Les avantages sont multiples :
– Au niveau économique: les coûts de sécurité associés aux procédures d’anonymisation, aux services d’authentification fiable et autres moyens de préservation augmentent avec la sensibilité de la classification des données. Limiter les données permet donc de limiter les coûts et de concentrer le budget sur les données véritablement essentielles.
– Au niveau environnemental: un data center consomme l’équivalent en eau de 6,5 piscines olympiques par jour, l’équivalent en énergie de 80 000 foyers, et ses terminaux en fin de vie génèrent plusieurs millions de tonnes de déchets chaque année. En évitant de stocker des données non contrôlées et non utilisées, vous pouvez réduire le nombre de machines nécessaires dans votre data center.
– Au niveau légal/social: la transparence et la confiance des utilisateurs favorisent l’adoption d’une solution, limitent les potentielles fuites de données/cyberattaques qui pourraient nuire à une entreprise ou la paralyser et évitent les poursuites judiciaires et sanctions pour non-respect du RGPD.
À LIRE AUSSI :
3 – Tenir les technologies à jour et actualiser régulièrement les fonctionnalités
La maintenabilité des logiciels est cruciale d’un point de vue fonctionnel et technique, en particulier pour les entreprises qui utilisent des solutions sur mesure. Pour assurer la durée de vie d’un logiciel, il est dès lors important d’établir un plan méthodologique sur le long terme, en intégrant de bonnes pratiques de design centré sur l’utilisateur, et ce dès le stade du MVP (produit minimum viable) et pour toutes les versions ultérieures.
– Au niveau économique :
Technique : un projet dont le code ne peut pas être réutilisé en raison d’un manque de main-d’œuvre formée risque de devoir être entièrement redéveloppé. En 2022, si certaines technologies étaient largement répandues, d’autres plus anciennes n’étaient utilisées que dans quelques secteurs de niche.

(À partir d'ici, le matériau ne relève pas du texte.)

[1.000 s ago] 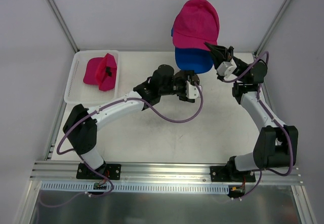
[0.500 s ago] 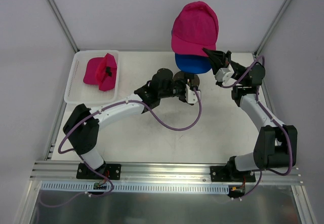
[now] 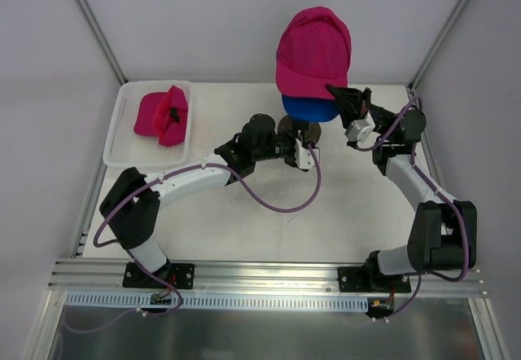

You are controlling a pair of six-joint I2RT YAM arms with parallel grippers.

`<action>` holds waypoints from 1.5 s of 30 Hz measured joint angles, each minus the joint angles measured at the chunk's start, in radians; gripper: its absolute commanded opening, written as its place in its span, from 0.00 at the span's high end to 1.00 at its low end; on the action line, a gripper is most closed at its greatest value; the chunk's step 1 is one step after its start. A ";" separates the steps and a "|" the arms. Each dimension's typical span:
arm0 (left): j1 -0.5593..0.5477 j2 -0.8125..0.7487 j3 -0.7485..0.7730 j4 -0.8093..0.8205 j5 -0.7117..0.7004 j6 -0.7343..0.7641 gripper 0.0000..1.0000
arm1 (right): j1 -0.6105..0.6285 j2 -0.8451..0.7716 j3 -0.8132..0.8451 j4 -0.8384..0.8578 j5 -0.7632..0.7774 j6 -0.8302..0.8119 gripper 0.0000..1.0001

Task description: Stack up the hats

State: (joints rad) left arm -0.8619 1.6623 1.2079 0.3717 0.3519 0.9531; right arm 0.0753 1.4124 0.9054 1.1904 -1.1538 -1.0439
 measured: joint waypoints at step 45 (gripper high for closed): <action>0.470 -0.166 0.418 -0.575 0.270 -1.398 0.29 | -0.114 -0.282 0.140 -0.664 0.270 0.459 0.08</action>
State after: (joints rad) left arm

Fonctionnel : un outil qui n’est plus adéquat ou qui ne répond plus à un besoin réel sera abandonné au profit de nouveaux systèmes, avec pour conséquence des coûts supplémentaires au lieu d’exploiter l’outil déjà acheté. Un projet qui n’est pas régulièrement passé en revue risque de perdre son utilité au fil du temps, avec l’évolution de l’activité et des tâches qu’il devait initialement remplir.
– Au niveau environnemental : certaines technologies sont plus énergivores que d’autres : Ainsi, par rapport au langage C, Perl consomme 79,58 fois plus d’énergie et Python 75,88 fois plus. Ruby consomme 69,91 fois plus d’énergie que Rust, qui lui ne consomme que 1,03 fois plus d’énergie que C. Quant à C++, il consomme 1,34 fois plus que C, contre 1,70 fois plus pour Ada et 1,98 fois plus pour Java.
– Au niveau légal/social: le Standish Group a publié en 2018 une étude selon laquelle 31,1 % des projets seraient interrompus avant même la fin du développement et jamais déployés, et 52,7 % dépasseraient de 189 % leur budget prévu, avec un impact plus ou moins important sur les activités de l’entreprise, et le risque de suppressions de postes et de plans sociaux.
De nouveaux référentiels commencent à voir le jour dans les différentes professions du numérique pour évaluer cette responsabilité, mais aussi plus globalement : l’INR (anciennement le Club Green IT, fondé en France en 2014 et qui compte une branche suisse depuis 2020) propose par exemple une grille d’évaluation pour mesurer la durabilité d’un projet. Il est évident que les agences digitales et les éditeurs de logiciels ont tout intérêt à être les moteurs de cette démarche numérique responsable, à une époque où les rapports du GIEC (Groupe d’experts intergouvernemental sur l’évolution du climat) soulèvent tant d’inquiétudes sur le climat.